Scrutator has never seen the door of a law school but she knows a bungling lawyer when she sees one.

It was such miserable sight watching bearded men and breasted women in those black gowns lynching their reputations with impunity.

What was particularly depressing was the pomp with which they carried themselves even after thoroughly embarrassing themselves in front of the judge and all who were in the court to see.

Even after receiving a tongue-lashing from Justice Monapathi they still walked out of the courtroom with a spring in their step like they had just won a landmark case.

Scrutator was not surprised for that’s what happens when you don’t know that you don’t know a thing about your profession.

In such cases there is always the temptation to think that the title of the job makes up for your lack of knowledge of it.

Some came to court completely unprepared and tried to give some lame excuses in the same mold as the ones a kid gives when caught with their hands in the cookie jar.

Others turned basic court procedure on its head as they jumped from one gaffe to another with a smile on their faces. 

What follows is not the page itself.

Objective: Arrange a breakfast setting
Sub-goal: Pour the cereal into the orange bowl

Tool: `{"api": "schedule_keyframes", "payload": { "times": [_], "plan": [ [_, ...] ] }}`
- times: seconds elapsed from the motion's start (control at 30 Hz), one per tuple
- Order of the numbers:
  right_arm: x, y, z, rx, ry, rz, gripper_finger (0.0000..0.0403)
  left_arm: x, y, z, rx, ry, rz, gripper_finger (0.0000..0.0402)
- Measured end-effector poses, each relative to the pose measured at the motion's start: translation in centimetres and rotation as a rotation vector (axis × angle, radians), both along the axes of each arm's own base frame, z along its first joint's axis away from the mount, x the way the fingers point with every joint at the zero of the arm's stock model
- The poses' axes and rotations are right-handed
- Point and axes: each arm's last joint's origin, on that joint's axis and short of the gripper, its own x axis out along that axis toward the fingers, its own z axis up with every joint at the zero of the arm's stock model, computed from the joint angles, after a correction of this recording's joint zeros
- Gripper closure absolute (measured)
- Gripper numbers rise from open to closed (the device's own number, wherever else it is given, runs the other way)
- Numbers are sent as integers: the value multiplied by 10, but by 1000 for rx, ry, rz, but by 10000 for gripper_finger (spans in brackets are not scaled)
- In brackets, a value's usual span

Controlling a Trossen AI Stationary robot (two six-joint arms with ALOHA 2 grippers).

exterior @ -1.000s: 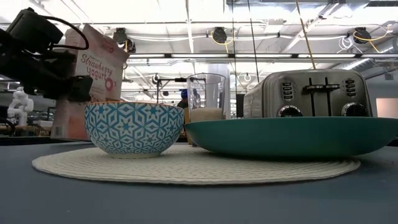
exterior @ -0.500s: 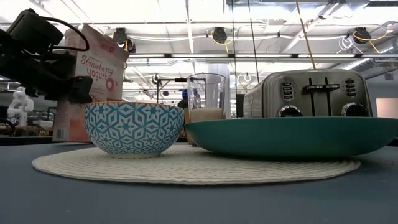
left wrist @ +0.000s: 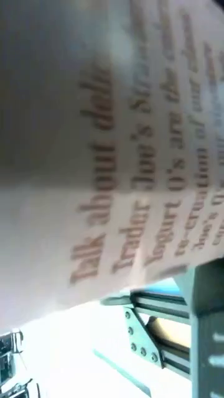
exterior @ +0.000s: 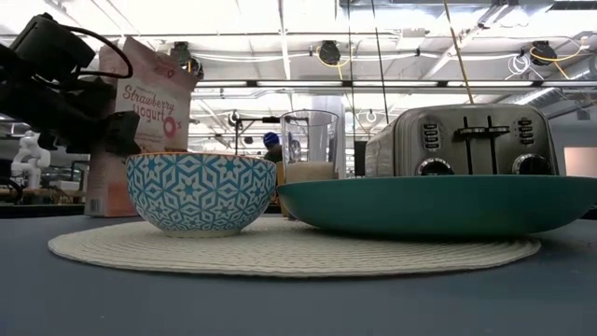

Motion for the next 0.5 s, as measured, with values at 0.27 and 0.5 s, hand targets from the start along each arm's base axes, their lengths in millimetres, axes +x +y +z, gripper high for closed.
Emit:
{"api": "schedule_keyframes", "payload": {
  "times": [0.27, 0.5],
  "plan": [
    [0, 0, 0, 0, 0, 0, 7, -1, 0, -2, -11, -3, 10, 75],
    [0, 0, 0, 0, 0, -1, 7, -1, 0, -2, -6, 6, 13, 8]
  ]
}}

Then there are those who fumbled through their papers to check information that they should otherwise have had on their finger tips like dates.

At one point the judge had to remind one young lawyer that his client was actually the plaintiff and not the defendant as he had argued.

His carelessness exposed, the young lawyer hastily apologised and proceeded to ask for a postponement on account that he had forgotten that the hearing was set for that day so he had not prepared.

The irritated judge blasted him.

When it came to arguing points of law it was as clear as a goat’s behind that some lawyers were out of their depth.

But Justice Monapathi seemed unfazed by it all because he is now used to such tomfoolery in his court. In fact he has seen worse things.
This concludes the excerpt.